Bauer: Es geht ihr nicht besonders gut. Sie kann nach wie vor nicht laufen. Sie pendelt zwischen Pflegebett und Rollstuhl. Sie hat sich sechs Rippen gebrochen, darf daher nicht auf Krücken laufen. In dieser Woche steht die Kreuzband-OP an. Danach wird sie noch einige Tage liegen müssen und kann dann hoffentlich in den nächsten Wochen die ersten Gehversuche machen.

 

Berkutschi: Welche Verletzungen hatte sie sich genau zugezogen?
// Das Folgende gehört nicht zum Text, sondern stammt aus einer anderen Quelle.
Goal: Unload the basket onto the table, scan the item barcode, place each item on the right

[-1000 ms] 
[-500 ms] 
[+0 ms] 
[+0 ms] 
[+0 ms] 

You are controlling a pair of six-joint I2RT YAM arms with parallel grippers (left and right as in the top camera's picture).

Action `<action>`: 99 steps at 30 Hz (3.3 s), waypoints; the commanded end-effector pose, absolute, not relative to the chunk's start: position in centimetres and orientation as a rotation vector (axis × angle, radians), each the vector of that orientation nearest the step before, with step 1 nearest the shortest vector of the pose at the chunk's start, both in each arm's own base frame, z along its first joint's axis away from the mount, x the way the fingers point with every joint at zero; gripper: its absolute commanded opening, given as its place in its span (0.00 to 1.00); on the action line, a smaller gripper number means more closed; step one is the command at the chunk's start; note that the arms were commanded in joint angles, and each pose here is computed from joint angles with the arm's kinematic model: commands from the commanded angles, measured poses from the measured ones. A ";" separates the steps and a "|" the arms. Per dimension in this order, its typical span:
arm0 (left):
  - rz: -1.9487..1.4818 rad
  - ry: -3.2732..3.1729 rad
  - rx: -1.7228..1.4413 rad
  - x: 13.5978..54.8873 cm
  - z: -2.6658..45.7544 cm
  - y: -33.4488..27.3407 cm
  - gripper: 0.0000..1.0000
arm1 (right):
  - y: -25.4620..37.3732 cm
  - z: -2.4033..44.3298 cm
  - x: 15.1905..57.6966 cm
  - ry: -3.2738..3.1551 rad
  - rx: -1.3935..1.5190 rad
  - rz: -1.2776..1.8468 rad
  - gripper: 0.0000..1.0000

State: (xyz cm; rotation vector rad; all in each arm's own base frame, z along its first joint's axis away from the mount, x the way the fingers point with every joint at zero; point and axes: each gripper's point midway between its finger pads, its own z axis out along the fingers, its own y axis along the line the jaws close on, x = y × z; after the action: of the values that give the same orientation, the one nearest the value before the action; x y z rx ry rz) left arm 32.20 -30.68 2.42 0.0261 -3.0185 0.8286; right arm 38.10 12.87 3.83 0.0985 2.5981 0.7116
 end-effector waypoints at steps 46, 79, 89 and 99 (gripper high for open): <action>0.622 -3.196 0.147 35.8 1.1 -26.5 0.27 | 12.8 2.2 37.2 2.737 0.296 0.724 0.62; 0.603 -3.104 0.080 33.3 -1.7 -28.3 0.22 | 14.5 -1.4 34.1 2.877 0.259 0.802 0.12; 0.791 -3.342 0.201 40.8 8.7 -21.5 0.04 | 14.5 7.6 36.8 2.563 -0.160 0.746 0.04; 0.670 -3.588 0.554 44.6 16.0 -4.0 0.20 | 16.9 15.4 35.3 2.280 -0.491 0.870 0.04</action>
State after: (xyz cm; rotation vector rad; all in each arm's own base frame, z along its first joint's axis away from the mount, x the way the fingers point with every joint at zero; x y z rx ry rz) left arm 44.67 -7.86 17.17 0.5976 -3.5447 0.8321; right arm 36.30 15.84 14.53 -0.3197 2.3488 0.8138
Bauer: Es gab bereits eine Schlüsselbein-OP, die Lunge ist zusammen gefallen. Dazu die Rippenbrüche und der Kreuzbandriss. Für uns war es sehr ärgerlich, denn einige Trainer hatten bereits zuvor angemahnt, den Anlauf zu verkürzen. Die Damen hatten eine bis zu sieben Kilometer pro Stunde höhere Anlaufgeschwindkeit als die Herren. Normal sind zwei bis drei Kilometer. Leider hat darauf niemand reagiert. Auch die medizinische Versorgung vor Ort war sehr dürftig. Unser Trainer musste zu Ulrike um die Erstversorgung zu übernehmen. Zwei Minuten später ist Luisa Görlich gesprungen, konnte aufgrund der hohen Weite dem Landedruck nicht standhalten und hat sich das Kreuzband gerissen. Da musste die Co-Trainerin dann auch noch runter. Ein Krankenwagen war nicht vor Ort. Das war eine schwierige Situation für uns. Ich hoffe, dass diese Dinge im Frühjahr aufgearbeitet werden. Eine gute medizinische Versorgung muss auch im Continentalcup oder im FIS-Cup gewährleistet sein.

 

Berkutschi: Gab es mit Ulrike schon Gespräche darüber, ob sie ihre Karriere fortsetzen möchte oder spielt das momentan noch keine Rolle?

Bauer: Nein, das ist zu früh. Sie hat unsere Rückendeckung, wird auf jeden Fall im B-Kader bleiben. Aber ein Kreuzbandriss dauert ein knappes Jahr. Es wird sich bis in die nächste Saison hinein ziehen. Da bleibt noch genügend Zeit, um sich über die Karriere Gedanken zu machen. Ulrike hat natürlich den Wunsch, 2018 zu Olympia zu fahren.

 

Berkutschi: Letzte Frage: Welche Schlagzeile würdest du gern nach dem Weltcup-Wochenende in Oberstdorf lesen?

Bauer: „Die Zuschauer haben begeisternde Wettkämpfe gesehen“.

 

Berkutschi: Dann vielen Dank und alles Gute für die weitere Saison.